Team Romney: Individual mandate not a tax

Thanks to the Supreme Court decision on ObamaCare, Republicans have been given a talking point — that the individual mandate is a tax — with which to knock President Barack Obama. Americans have an aversion to taxes and there is little doubt that the talking point will favor the GOP in the fall. In fact, a new CNN poll shows that Americans are indeed viewing the individual mandate as a tax.

But Mitt Romney may have pulled the rug out from underneath his party. The Hill notes that Romney’s campaign is quickly backing away from the claim, and agreeing with Obama’s talking point that the individual mandate is not a tax:

Mitt Romney’s presidential campaign broke with congressional Republicans on Monday by arguing that the individual mandate upheld by the Supreme Court last week is a penalty, not a tax.

The majority in the court’s decision ruled it constitutional because it was a tax, and Republicans in Congress since that decision have hit the White House hard for raising taxes through the new law.

But a spokesman for Romney on Monday said the former Massachusetts governor agrees with Obama that the individual mandate is a penalty or a fine, rather than a tax.

In a roundabout exchange on MSNBC’s “Daily Rundown” on Monday, Eric Fehrnstrom was asked if he agrees with Obama that the individual mandate is not a tax.

“That’s correct,” Fehrnstrom said. “But the president also needs to be held accountable for his contradictory statements.

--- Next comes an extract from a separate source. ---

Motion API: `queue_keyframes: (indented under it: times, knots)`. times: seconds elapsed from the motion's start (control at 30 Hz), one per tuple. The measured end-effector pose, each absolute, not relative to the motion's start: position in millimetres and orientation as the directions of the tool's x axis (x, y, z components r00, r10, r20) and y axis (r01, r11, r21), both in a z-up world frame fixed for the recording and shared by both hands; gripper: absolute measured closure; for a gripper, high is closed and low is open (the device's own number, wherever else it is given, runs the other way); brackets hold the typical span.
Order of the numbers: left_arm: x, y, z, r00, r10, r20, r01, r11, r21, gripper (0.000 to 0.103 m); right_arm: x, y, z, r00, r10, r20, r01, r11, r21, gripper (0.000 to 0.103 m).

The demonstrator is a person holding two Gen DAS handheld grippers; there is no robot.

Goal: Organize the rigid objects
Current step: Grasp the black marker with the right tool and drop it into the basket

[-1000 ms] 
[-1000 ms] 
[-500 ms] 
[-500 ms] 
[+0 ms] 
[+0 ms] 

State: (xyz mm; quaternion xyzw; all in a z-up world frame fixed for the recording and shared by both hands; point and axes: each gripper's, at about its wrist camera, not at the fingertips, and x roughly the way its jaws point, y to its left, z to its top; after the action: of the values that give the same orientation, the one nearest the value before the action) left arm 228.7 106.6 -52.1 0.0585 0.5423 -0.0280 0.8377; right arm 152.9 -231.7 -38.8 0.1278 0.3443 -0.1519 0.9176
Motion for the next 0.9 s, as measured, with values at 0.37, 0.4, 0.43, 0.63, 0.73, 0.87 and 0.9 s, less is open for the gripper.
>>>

He has described it variously as a penalty and as a tax. He needs to reconcile those two very different statements.”

Let’s not forget that President Obama has been inconsistent on this particular point. Remember, he told George Stephanopoulos during the health care debate in Congress that the individual mandate was not a tax. But then his administration flipped shortly after the law was passed, arguing that congressional authority to pass the individual fell under the Taxing Power. Chief Justice John Roberts ultimately bought that line.

So why is Romney backing away from this claim? Since ObamaCare was largely based on the health care reform law he passed in Massachusetts, including the individual mandate; Romney is just as guilty of raising taxes as Obama.

This, folks, is the risk of running someone with so many glaring holes in his record. This is an important talking point that could be used in fall campaigns where, not only control of Congress is on the line, but also Republican plans to repeal ObamaCare. But Romney, who is never one to make things easy, may have snatched that line away.